**Assignment**
Each line below is to be written out in full, exactly as shown.

═══ Source data

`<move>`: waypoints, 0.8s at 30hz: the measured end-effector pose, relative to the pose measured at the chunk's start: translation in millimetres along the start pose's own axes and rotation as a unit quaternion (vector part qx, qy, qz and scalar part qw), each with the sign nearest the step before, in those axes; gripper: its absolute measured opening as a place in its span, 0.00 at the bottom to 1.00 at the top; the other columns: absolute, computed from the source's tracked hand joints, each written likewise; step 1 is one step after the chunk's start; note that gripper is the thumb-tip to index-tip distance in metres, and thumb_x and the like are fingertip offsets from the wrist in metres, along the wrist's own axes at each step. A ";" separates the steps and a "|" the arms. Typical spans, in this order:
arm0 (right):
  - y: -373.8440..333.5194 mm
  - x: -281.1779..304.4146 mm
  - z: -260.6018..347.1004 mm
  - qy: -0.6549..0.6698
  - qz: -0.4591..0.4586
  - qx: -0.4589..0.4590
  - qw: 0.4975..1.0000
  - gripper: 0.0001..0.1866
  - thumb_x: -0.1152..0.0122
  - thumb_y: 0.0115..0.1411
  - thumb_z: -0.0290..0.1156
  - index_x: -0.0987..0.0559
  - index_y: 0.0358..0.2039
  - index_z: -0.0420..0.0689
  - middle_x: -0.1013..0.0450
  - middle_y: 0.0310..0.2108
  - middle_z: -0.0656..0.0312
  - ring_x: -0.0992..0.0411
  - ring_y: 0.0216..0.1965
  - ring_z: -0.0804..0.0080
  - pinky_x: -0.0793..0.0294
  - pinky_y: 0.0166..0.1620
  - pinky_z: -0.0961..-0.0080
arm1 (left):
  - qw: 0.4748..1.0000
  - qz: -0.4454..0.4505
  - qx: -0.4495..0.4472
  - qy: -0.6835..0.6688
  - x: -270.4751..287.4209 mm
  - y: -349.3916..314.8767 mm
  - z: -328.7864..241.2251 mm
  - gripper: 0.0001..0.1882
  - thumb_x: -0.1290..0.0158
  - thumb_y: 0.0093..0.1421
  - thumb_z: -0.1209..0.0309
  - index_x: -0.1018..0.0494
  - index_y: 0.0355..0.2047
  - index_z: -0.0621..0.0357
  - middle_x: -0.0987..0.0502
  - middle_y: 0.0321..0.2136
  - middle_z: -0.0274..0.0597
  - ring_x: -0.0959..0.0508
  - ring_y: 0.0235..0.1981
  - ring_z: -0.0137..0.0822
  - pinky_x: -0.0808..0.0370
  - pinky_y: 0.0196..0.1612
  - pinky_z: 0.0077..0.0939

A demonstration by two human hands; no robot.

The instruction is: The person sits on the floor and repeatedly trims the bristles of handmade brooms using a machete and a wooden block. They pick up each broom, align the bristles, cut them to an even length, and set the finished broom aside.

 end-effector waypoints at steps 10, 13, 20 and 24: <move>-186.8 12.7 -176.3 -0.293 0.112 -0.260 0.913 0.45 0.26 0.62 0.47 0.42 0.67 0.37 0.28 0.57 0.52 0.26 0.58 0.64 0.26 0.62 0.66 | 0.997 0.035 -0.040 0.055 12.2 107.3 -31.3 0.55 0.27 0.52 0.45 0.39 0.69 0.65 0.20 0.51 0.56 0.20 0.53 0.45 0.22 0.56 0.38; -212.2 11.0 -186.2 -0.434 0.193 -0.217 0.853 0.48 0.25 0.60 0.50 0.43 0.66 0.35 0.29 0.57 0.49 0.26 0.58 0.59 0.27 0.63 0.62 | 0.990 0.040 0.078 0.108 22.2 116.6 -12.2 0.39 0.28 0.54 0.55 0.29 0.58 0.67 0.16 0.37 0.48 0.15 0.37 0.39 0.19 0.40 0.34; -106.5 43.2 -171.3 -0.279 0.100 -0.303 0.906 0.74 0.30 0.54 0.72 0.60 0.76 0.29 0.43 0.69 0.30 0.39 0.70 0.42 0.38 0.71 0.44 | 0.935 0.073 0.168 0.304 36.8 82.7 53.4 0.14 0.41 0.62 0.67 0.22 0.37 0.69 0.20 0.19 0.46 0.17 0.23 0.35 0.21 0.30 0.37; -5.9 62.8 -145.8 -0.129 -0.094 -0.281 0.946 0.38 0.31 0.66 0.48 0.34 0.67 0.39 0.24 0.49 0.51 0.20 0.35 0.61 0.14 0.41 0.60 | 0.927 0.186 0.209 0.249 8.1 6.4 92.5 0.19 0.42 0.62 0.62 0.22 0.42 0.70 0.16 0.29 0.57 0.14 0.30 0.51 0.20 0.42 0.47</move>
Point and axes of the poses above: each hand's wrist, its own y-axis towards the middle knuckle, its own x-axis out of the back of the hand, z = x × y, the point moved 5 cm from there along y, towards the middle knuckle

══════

**Exercise response**
`<move>`: waypoints, 0.8s at 30hz: the measured end-effector pose, relative to the pose measured at the chunk's start: translation in millimetres along the start pose's own axes and rotation as a unit quaternion (vector part qx, qy, qz and scalar part qw), each with the sign nearest the step before, in those axes; gripper: its absolute measured opening as a place in its span, 0.00 at the bottom to 1.00 at the top; the other columns: absolute, computed from the source's tracked hand joints, each written likewise; step 1 is one step after the chunk's start; note that gripper is the thumb-tip to index-tip distance in metres, and thumb_x and the like are fingertip offsets from the wrist in metres, along the wrist's own axes at each step. A ";" separates the steps and a "|" the arms. Typical spans, in this order:
arm0 (right):
  - y: -373.8440..333.5194 mm
  - x: -281.1779..304.4146 mm
  - z: -260.6018..347.1004 mm
  - qy: -0.6549..0.6698
  - qz: -0.4591..0.4586
  - qx: -0.4589..0.4590
  - qw: 0.4975..1.0000
  - gripper: 0.0001..0.1866
  - thumb_x: -0.1152..0.0122
  - thumb_y: 0.0115..0.1411
  - thumb_z: -0.0290..0.1156
  - index_x: -0.0987..0.0559
  - index_y: 0.0358..0.2039
  - index_z: -0.0420..0.0689
  - middle_x: -0.1013..0.0450
  - middle_y: 0.0310..0.2108
  - middle_z: -0.0656..0.0312
  - ring_x: -0.0992..0.0411
  - ring_y: 0.0216..0.1965
  - ring_z: -0.0804..0.0080
  - pinky_x: -0.0793..0.0294
  - pinky_y: 0.0166..0.1620
  - pinky_z: -0.0961..-0.0080
arm1 (left):
  - qw: 0.4748..1.0000
  - qz: -0.4454..0.4505
  - qx: -0.4495..0.4472
  - qy: -0.6835..0.6688
  - x: -270.4751..287.4209 mm
  - y: -349.3916..314.8767 mm
  - z: -328.7864..241.2251 mm
  - gripper: 0.0001..0.1882
  - thumb_x: -0.1290..0.0158
  - thumb_y: 0.0093..0.1421
  - thumb_z: -0.1209..0.0309
  - index_x: -0.1018..0.0494
  - index_y: 0.0355..0.2047
  - index_z: -0.0621..0.0357
  - middle_x: -0.0987..0.0502
  - middle_y: 0.0321..0.2136
  - middle_z: -0.0274..0.0597
  - ring_x: -0.0959..0.0508
  - ring_y: 0.0235..0.1981
  - ring_z: -0.0137..0.0822
  - pinky_x: -0.0808..0.0370
  - pinky_y: 0.0196..0.1612
  - pinky_z: 0.0077..0.0939

A demonstration by two human hands; no robot.

The instruction is: The person sits on the floor and repeatedly trims the bristles of handmade brooms using a machete and a wooden block. They pick up each broom, align the bristles, cut them to an even length, and set the finished broom aside.

 end-effector waypoints at steps 10, 13, 20 and 24: <move>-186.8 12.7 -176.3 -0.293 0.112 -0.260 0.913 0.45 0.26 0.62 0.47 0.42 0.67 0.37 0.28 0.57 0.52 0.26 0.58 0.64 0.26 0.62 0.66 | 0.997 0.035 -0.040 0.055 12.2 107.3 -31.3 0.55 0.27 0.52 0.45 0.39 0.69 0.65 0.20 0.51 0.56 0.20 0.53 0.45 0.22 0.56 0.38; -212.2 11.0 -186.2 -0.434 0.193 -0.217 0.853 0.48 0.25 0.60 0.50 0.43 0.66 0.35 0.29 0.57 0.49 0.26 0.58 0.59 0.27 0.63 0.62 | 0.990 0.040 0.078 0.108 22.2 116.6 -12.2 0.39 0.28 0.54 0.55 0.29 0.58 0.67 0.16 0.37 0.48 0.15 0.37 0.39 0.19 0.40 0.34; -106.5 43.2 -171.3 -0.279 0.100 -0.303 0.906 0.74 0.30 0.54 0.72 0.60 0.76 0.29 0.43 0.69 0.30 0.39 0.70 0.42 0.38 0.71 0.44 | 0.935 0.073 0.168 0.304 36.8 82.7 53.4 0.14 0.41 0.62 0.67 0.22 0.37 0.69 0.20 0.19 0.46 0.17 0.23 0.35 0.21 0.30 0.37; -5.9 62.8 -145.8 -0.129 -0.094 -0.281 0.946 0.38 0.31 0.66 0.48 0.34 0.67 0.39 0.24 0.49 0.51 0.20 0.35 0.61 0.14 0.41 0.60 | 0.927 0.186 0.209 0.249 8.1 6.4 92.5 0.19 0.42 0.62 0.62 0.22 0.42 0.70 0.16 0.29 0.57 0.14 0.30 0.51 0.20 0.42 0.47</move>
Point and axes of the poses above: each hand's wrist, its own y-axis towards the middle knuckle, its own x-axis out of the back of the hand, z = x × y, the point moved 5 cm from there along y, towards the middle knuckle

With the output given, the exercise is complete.